Professional development is an important part of any teaching career. Although it has been investigated within the field of music education, there is limited research on the experiences of mid-career music teachers from a first-person perspective, especially within a conservatory context. In this collaborative self-study, the authors analyze the professional development journey that one of them undertook as she followed a series of snare drum lessons to enhance her practice as a mid-career percussion teacher. Over a period of a year, the first author kept a research journal, working dialogically with a researcher to understand and extend these reflections. Using self-study as a systematic means of inquiry into practice, this article reveals the development of the first author's practical knowledge and subjective educational theory. Five themes encapsulate the findings: (i) although a learner by nature, going back to basics was a challenge; (ii) reflecting on learning prompted reflection on teaching; (iii) the importance of placing learning in a historical context and wider framework; (iv) taking care of students; and (v) with fresh eyes comes the need to keep focused.

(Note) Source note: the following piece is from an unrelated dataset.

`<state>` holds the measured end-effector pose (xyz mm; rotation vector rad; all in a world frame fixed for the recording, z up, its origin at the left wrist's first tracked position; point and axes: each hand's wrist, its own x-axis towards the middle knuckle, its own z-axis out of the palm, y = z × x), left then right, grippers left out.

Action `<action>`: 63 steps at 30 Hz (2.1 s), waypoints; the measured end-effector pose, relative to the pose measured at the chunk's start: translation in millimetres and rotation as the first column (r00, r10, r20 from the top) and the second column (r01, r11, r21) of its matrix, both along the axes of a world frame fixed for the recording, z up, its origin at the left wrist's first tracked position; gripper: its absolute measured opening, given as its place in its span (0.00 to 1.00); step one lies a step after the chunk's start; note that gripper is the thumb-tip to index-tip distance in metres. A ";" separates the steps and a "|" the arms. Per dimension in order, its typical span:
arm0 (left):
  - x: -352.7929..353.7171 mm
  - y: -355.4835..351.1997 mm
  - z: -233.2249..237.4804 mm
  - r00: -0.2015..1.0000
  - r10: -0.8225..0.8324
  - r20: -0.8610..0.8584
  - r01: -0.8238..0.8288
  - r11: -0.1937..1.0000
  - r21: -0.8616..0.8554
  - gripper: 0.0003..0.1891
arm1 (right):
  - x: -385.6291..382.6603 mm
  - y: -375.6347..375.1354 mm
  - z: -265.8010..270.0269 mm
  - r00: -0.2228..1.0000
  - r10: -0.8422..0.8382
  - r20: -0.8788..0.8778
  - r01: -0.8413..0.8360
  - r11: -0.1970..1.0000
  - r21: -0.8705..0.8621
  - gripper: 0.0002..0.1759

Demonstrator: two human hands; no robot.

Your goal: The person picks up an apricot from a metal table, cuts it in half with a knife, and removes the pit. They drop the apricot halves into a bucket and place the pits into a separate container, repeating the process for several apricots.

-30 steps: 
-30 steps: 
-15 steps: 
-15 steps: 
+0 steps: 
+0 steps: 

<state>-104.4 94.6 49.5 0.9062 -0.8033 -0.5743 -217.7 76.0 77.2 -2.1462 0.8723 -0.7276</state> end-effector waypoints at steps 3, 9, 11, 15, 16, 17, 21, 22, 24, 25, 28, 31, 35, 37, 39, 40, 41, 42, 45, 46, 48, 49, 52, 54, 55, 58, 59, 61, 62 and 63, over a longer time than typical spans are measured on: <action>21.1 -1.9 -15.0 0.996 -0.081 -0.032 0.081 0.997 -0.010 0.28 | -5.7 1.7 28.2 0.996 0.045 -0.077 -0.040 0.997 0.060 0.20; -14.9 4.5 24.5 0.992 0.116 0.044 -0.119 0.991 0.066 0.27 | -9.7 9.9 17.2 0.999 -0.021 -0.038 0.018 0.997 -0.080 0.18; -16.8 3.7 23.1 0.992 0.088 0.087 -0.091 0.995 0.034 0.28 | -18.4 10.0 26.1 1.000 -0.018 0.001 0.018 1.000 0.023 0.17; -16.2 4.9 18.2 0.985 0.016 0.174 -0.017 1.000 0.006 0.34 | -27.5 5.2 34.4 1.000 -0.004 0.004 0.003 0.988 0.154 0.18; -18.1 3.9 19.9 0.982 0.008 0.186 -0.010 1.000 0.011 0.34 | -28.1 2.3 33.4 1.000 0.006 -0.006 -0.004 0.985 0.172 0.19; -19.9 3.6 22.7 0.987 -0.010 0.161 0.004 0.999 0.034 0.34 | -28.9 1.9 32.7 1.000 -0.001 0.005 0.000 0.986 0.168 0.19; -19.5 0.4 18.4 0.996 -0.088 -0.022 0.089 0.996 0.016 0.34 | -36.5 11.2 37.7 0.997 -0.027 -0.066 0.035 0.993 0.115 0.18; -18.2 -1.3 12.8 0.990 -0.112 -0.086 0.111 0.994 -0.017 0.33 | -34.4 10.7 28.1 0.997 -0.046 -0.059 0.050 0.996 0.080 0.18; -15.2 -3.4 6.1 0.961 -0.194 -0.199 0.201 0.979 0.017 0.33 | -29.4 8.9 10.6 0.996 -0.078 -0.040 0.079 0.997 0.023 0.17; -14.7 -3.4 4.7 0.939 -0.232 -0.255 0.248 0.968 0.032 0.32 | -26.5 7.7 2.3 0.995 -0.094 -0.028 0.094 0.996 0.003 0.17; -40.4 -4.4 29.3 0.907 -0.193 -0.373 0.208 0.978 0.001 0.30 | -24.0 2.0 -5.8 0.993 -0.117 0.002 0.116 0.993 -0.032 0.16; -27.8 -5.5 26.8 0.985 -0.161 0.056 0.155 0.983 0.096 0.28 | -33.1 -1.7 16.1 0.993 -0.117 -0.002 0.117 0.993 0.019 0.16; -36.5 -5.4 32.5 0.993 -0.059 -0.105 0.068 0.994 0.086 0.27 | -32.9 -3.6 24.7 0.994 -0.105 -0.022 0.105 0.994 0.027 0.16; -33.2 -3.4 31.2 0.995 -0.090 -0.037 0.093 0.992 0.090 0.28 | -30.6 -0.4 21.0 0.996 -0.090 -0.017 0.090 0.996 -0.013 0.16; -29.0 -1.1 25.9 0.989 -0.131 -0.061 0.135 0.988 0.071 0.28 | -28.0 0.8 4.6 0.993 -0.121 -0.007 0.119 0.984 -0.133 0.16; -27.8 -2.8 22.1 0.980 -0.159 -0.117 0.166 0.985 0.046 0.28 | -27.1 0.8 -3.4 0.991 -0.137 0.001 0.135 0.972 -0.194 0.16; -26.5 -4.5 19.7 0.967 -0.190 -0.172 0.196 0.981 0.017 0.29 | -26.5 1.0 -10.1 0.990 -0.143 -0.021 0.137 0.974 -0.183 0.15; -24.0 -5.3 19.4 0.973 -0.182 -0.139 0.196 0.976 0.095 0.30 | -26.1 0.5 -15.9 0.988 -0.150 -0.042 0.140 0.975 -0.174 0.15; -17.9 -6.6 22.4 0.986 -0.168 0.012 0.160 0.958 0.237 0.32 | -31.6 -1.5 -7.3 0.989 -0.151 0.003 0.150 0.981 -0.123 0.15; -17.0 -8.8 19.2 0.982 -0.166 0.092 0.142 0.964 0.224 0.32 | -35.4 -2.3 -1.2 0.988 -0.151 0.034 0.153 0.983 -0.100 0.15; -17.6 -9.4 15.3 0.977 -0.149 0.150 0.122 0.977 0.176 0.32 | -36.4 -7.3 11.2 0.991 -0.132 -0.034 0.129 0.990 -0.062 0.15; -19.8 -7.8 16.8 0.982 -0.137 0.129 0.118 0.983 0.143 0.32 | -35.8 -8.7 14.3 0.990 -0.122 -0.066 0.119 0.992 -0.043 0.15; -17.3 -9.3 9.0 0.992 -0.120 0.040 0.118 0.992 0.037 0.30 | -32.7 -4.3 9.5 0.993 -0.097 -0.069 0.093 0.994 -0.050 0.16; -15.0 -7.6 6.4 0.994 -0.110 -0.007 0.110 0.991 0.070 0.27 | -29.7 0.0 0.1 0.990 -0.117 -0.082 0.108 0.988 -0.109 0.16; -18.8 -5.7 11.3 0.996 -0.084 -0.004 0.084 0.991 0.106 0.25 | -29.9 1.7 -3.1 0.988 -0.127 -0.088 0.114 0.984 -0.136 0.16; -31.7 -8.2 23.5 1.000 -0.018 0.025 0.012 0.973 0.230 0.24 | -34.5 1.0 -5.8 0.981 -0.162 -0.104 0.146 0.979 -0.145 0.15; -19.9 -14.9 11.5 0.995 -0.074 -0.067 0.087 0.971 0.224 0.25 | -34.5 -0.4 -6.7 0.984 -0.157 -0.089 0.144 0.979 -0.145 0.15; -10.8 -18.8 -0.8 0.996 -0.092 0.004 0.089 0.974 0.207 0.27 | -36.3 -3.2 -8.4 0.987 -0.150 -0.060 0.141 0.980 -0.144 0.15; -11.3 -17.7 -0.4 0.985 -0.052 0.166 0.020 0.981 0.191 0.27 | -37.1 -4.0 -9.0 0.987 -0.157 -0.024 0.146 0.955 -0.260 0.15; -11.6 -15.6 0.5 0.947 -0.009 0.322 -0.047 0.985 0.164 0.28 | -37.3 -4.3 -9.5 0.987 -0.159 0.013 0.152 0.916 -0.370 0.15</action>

In presenting evocative accounts of lived experience, reflective and reflexive commentary, and critical reflection informed by literature, the results and discussion read as a through-composed narrative. This research offers insights to mid-career music teachers and their employers regarding the impact and design of professional development opportunities. It also demonstrates an approach to self-study that might be useful to others who want to undertake similar investigations of their practice.